__PROBLEM DESCRIPTION__. If a line in the listing below includes the word "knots", pick it out.

__RECORD SET__.

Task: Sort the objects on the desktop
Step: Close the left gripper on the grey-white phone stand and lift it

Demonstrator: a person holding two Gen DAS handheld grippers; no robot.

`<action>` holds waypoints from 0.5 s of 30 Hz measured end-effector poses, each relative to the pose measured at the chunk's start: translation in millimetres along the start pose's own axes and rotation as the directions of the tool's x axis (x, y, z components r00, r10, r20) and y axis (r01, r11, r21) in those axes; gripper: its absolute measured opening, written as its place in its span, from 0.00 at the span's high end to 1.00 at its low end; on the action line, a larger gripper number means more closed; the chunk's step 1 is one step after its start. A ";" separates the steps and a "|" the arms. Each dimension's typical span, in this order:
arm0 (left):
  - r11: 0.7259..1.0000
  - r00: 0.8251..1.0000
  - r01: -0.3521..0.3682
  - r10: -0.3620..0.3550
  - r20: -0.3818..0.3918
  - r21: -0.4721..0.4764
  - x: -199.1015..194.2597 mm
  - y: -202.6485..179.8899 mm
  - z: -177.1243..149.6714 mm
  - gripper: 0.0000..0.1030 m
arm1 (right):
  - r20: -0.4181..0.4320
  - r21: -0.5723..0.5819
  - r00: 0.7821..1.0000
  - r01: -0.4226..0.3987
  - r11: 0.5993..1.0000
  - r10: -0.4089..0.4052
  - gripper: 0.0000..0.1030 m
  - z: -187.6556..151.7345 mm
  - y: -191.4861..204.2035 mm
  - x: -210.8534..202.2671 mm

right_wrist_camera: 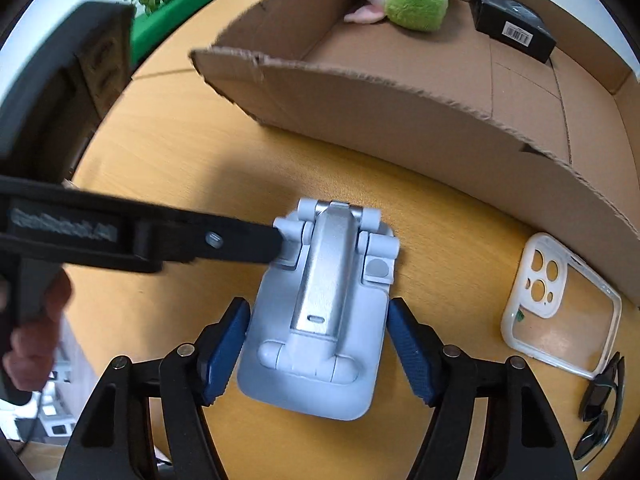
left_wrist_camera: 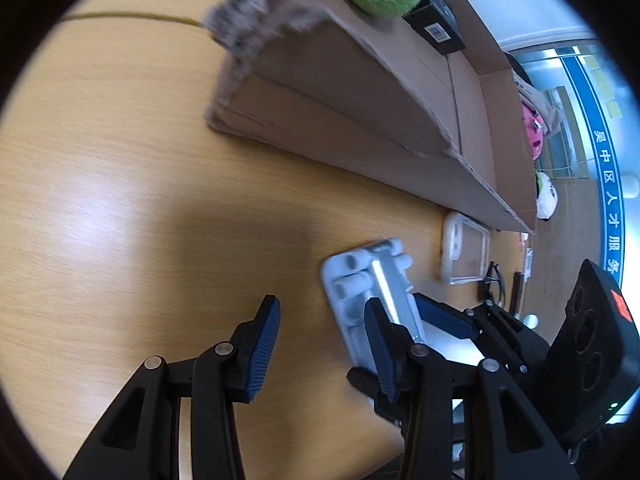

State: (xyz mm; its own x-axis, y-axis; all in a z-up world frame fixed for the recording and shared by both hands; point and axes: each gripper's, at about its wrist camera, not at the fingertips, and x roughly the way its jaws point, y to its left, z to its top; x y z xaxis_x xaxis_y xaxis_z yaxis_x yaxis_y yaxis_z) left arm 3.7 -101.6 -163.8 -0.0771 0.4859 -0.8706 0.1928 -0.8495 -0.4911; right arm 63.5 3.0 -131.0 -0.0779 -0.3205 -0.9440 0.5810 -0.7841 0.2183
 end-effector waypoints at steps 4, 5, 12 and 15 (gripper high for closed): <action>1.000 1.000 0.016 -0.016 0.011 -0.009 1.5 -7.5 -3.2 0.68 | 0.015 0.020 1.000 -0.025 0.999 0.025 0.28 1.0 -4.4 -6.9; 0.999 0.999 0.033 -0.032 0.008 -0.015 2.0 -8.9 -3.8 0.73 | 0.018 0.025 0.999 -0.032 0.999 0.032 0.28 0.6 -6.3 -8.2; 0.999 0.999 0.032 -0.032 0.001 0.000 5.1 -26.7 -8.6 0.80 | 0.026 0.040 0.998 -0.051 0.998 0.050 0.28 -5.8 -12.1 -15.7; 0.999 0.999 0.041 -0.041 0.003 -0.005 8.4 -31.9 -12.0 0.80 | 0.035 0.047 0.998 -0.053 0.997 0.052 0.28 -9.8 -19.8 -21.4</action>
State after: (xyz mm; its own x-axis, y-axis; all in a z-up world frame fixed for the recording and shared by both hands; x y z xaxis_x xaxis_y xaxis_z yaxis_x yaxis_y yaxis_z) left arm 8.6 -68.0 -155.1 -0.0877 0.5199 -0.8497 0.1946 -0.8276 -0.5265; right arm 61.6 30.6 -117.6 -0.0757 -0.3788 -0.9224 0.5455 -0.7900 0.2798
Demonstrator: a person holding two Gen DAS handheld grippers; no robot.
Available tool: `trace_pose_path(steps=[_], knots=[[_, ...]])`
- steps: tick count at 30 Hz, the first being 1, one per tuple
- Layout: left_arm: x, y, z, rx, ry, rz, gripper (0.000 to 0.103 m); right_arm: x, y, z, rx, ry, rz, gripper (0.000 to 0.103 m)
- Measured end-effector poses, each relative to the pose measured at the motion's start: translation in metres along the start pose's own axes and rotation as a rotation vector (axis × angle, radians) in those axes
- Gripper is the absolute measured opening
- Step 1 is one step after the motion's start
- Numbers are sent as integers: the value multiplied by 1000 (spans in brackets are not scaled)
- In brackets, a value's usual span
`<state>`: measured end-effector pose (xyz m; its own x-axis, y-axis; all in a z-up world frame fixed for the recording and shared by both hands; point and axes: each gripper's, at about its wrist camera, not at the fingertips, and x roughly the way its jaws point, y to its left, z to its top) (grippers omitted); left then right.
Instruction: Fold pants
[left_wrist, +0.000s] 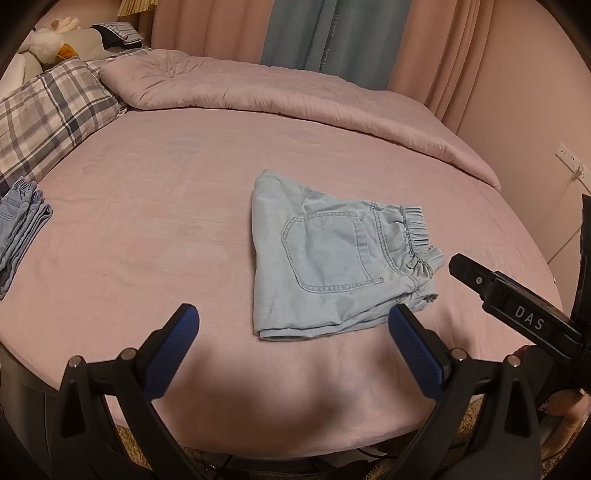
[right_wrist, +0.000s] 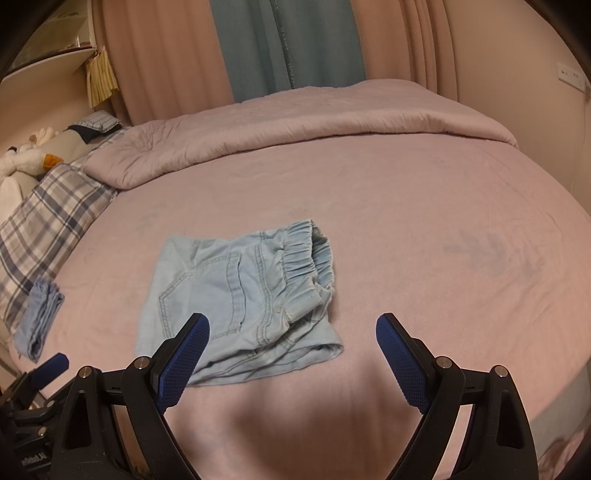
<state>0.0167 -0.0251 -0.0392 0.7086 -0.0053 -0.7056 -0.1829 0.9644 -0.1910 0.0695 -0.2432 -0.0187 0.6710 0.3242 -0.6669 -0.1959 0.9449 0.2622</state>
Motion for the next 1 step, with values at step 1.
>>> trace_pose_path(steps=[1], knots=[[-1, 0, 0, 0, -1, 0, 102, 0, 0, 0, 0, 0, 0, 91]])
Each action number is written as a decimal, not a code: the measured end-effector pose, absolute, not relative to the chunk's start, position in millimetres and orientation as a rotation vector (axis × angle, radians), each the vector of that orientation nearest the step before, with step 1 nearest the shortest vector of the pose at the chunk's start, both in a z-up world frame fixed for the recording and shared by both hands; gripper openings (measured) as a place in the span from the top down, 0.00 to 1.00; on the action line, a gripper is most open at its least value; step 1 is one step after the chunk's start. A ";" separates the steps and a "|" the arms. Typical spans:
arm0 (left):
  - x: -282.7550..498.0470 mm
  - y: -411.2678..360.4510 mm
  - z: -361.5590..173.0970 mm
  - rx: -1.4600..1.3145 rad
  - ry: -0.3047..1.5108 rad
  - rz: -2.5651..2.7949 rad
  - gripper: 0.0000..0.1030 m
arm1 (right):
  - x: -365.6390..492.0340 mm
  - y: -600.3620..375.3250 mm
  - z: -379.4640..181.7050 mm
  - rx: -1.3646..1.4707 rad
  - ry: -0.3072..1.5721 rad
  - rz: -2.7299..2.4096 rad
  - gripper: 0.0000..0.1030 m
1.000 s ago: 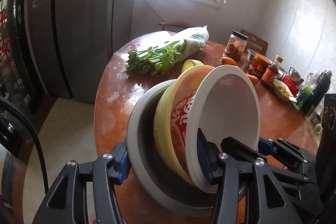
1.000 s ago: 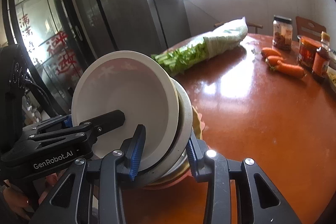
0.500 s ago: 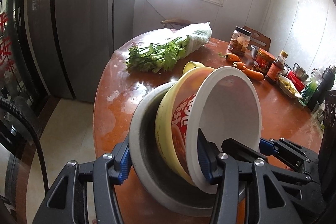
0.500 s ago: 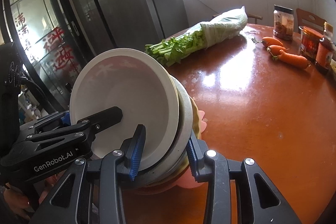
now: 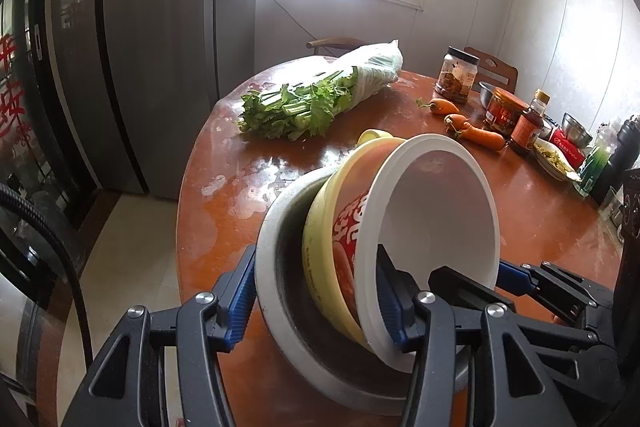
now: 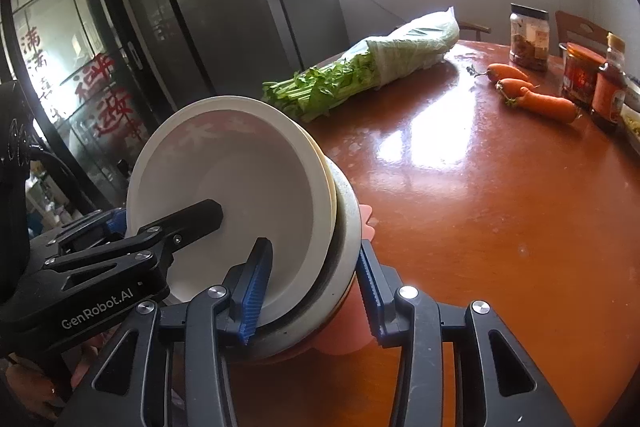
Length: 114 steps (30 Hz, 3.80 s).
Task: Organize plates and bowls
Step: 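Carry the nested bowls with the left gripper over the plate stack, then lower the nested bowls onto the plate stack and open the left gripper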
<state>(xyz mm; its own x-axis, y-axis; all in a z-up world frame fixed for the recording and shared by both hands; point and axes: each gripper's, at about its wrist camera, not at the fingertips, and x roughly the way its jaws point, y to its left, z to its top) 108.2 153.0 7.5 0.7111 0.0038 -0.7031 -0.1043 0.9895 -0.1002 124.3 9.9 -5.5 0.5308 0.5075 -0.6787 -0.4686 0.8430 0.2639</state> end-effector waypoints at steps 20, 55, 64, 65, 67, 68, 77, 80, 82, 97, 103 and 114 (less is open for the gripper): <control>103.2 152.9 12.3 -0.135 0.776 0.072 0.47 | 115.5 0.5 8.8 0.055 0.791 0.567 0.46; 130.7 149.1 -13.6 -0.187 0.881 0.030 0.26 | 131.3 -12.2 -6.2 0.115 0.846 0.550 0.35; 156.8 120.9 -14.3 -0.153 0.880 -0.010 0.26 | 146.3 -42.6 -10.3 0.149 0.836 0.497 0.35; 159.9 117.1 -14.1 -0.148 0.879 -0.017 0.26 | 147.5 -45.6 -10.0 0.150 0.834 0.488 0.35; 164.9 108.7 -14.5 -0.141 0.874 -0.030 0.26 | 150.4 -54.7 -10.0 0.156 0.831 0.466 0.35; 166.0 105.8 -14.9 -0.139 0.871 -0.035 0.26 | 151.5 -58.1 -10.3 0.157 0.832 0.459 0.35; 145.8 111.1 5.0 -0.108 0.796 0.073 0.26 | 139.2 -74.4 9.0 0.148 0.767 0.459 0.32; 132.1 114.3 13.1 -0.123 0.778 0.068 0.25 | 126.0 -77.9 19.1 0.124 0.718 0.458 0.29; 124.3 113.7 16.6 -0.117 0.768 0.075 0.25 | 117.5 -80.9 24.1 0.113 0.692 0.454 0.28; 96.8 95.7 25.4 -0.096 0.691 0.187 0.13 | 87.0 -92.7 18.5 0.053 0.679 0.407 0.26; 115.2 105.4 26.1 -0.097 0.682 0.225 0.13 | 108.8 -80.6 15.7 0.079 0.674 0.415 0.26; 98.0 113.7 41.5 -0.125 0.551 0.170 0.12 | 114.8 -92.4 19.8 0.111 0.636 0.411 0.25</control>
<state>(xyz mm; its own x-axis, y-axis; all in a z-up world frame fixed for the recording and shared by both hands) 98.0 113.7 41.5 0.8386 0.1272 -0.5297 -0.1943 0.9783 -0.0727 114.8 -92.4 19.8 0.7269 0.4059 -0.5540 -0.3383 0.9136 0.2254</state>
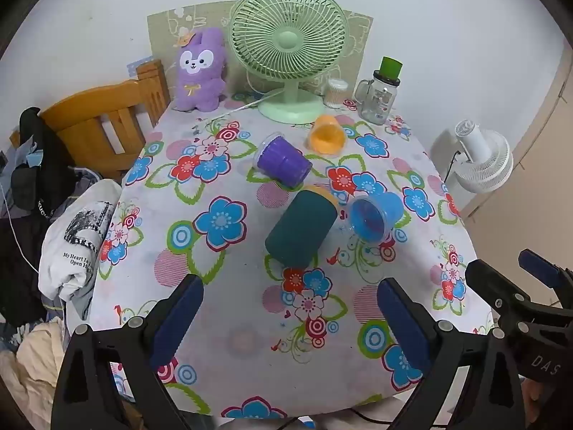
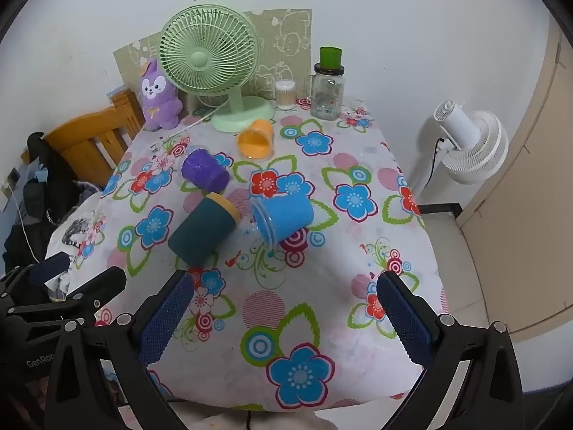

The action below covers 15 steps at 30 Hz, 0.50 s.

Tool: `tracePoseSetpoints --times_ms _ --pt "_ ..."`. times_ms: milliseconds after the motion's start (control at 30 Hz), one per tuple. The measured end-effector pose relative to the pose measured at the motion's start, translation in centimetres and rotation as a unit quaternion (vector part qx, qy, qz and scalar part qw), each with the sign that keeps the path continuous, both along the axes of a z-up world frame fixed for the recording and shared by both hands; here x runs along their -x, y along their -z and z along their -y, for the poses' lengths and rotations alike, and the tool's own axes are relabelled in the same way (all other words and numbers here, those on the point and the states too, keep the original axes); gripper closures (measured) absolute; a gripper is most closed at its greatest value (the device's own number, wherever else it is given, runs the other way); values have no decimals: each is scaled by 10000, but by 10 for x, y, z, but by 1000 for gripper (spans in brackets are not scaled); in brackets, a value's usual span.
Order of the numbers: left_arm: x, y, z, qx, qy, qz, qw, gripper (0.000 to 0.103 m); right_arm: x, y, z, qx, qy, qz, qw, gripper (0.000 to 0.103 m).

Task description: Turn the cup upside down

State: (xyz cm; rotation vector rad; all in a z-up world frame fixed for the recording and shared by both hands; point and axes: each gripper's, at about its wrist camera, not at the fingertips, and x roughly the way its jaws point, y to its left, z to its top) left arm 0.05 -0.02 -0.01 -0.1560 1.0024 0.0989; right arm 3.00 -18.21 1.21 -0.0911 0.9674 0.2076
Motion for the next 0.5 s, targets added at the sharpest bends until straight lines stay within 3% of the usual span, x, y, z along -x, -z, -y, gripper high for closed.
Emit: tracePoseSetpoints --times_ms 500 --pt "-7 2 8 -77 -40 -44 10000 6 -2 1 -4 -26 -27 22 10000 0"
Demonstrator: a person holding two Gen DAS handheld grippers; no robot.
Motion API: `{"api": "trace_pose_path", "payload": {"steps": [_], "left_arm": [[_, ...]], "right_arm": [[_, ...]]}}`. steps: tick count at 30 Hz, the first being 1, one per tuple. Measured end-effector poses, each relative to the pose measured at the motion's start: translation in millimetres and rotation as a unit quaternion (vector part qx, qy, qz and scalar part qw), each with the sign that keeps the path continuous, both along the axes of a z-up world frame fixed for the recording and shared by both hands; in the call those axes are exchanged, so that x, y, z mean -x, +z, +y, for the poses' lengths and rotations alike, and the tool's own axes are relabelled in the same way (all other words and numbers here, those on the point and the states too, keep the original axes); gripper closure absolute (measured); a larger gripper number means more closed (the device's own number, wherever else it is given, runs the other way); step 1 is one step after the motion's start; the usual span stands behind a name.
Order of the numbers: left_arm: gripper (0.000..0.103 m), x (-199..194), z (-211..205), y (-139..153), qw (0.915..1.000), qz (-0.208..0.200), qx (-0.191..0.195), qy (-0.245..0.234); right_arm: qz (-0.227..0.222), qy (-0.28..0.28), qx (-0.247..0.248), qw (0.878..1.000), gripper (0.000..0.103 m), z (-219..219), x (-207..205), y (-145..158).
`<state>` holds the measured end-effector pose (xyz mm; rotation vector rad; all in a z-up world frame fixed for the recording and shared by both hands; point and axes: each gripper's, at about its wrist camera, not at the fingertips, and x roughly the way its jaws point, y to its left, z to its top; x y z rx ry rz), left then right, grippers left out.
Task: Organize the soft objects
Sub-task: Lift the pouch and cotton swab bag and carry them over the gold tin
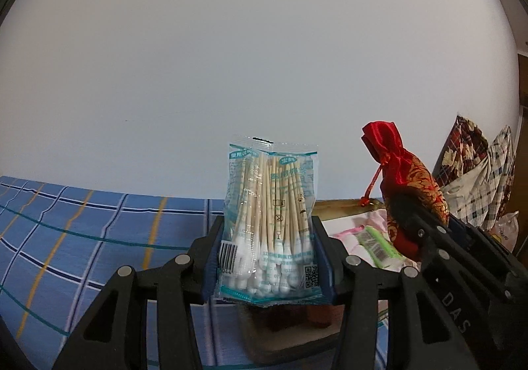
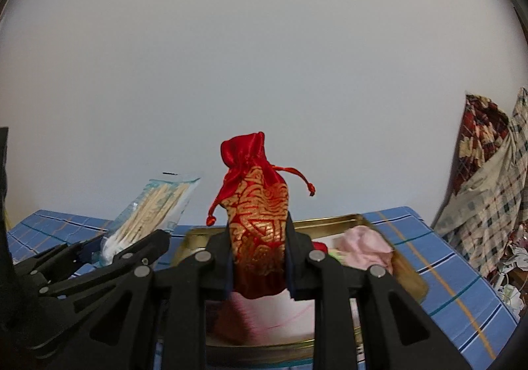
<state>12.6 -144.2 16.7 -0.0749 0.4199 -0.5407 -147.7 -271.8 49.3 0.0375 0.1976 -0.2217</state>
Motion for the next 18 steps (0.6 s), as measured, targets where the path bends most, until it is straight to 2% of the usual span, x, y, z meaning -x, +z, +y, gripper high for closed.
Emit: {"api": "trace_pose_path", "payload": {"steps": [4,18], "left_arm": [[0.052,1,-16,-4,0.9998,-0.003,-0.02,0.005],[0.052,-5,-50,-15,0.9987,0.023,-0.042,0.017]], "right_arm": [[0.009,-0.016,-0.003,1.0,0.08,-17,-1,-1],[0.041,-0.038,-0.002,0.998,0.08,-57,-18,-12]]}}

__SOLUTION FOR THIS EXERCISE__.
Available tool: `trace_pose_path(steps=[_], knots=[[_, ...]])`
>>> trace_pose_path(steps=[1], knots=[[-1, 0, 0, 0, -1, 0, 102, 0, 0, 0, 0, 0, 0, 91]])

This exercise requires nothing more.